The recent call for impeachment from Rep. Justin Amash, a Republican from Michigan, has only added to the pressure on Democrats.
Trump, in remarks to reporters Thursday, said he was disgusted by even hearing the word "impeach."
"To me, it's a dirty word, the word impeach," said Trump. "It's a dirty, filthy, disgusting word."
Conventional wisdom in Washington holds that voters in the U.S. are committed to "kitchen table issues," shorthand for economic issues like jobs and healthcare. Conveniently, that allows Democrats uninterested in holding impeachment hearings to avoid treating the issue seriously--at least in comments to the press.
"Most polls indicate that 60 percent of the country is opposed to impeachment right now," freshman Rep. Dean Phillips (D-Minn.) said in an interview with Meet the Press on May 24. "We should be paying attention to what most people are talking about."
Phillips then clarified what he meant by people.
"Now by the way, there's what cable news is talking about and then there's what people are talking about in cul-de-sacs," said Phillips, "and sometimes it's a little bit different."
The House Democratic leadership wants to change focus.
"We can't continue to stay focused on the outrage of the day," Rep. Cheri Bustos (D-Ill.), the head of the Democratic Congressional Campaign Committee, toldNPR. "It is wearing people out."
On the ground, however, things are different.
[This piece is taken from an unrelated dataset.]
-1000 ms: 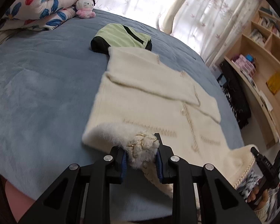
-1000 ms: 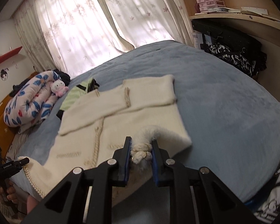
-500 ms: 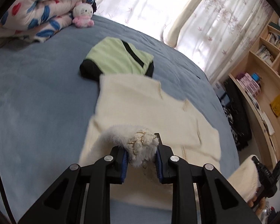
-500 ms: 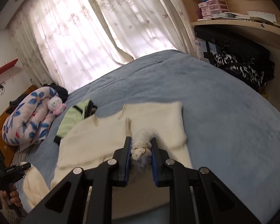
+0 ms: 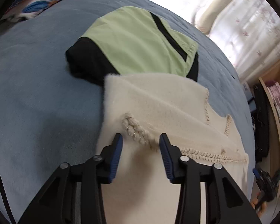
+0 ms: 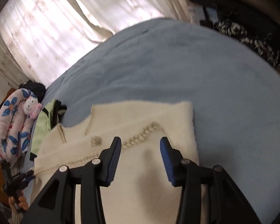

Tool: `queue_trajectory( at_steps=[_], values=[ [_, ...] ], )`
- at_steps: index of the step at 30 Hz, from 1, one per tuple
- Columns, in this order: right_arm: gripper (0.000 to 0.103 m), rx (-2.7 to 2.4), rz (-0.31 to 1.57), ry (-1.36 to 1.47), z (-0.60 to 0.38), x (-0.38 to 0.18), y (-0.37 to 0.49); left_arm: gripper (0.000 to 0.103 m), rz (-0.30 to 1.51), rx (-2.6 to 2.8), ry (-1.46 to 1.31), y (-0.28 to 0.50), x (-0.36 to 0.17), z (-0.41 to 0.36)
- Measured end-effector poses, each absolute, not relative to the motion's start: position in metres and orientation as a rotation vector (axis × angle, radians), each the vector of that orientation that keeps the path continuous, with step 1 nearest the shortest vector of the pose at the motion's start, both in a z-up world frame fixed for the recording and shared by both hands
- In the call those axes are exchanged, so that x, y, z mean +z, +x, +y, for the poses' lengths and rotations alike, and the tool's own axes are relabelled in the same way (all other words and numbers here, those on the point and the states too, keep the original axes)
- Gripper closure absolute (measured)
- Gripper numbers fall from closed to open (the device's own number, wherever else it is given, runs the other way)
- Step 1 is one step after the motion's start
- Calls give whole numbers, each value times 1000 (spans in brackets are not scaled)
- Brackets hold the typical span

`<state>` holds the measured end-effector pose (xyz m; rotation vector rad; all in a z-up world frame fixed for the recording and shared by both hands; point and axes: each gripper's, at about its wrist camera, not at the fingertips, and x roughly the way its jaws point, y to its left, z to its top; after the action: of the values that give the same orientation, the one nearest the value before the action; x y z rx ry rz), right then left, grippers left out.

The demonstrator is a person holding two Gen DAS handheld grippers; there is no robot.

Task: Fold large clothes
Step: 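Grasp the braided trim of the folded cardigan with both tools, then lift the gripped trim and fold it over toward the collar with both tools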

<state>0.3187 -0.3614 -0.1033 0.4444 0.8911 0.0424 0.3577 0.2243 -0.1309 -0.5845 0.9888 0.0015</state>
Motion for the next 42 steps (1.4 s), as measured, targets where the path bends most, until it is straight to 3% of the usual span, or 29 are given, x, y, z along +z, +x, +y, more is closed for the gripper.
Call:
queue_trajectory(
  at_steps=[5,16,29,31,33,34,39,42],
  values=[
    [54,67,955,370,-371,-125,323,45,948,-87,-515,358,-124,222],
    [54,151,1051,328,-357,-145,354,44,950,-251,-370,343,-119,237],
    [49,151,1010,289,-350,-158,354,45,998,-217,-54,360,-147,206],
    [49,144,1003,270,-348,-158,356,51,976,-193,-14,357,-147,202],
    [50,131,991,236,-344,-157,354,68,951,-150,19,353,-146,202],
    [51,126,985,218,-342,-157,353,72,949,-120,32,350,-146,202],
    [83,105,965,130,-326,-149,343,93,921,-8,48,336,-135,197],
    [90,77,941,45,-313,-141,333,95,882,36,102,326,-126,186]
  ],
)
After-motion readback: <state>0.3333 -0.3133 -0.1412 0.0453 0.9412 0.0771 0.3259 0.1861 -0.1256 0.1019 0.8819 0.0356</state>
Democratic lawmakers on break have been faced with a growing chorus from constituents to support impeachment, and, with audiences from upstate New York to Hawaii bringing up the topic, all indications are that impeachment is itself a kitchen table issue.
Democrats are reacting to the push from constituents in different ways, with many following the lead of Pelosi and attempting to downplay the issue.
"That is not why I decided to run," Rep. Antonio Delgado (D-N.Y.) said of impeachment on Wednesday at a town hall in the upstate town of Glasco, according to reporting from The Daily Freeman.
Delgado, a freshman Democrat who has come under criticism from constituents already in his brief time in office for his refusal to back Medicare for All and the Green New Deal--the congressman prefers more conservative approaches to legislation--told the crowd in Glasco that while the White House is refusing to cooperate with congressional investigations, Delgado said he wasn't sure that equaled obstruction. And anyway, the Democrat said, there's a process that has to play out.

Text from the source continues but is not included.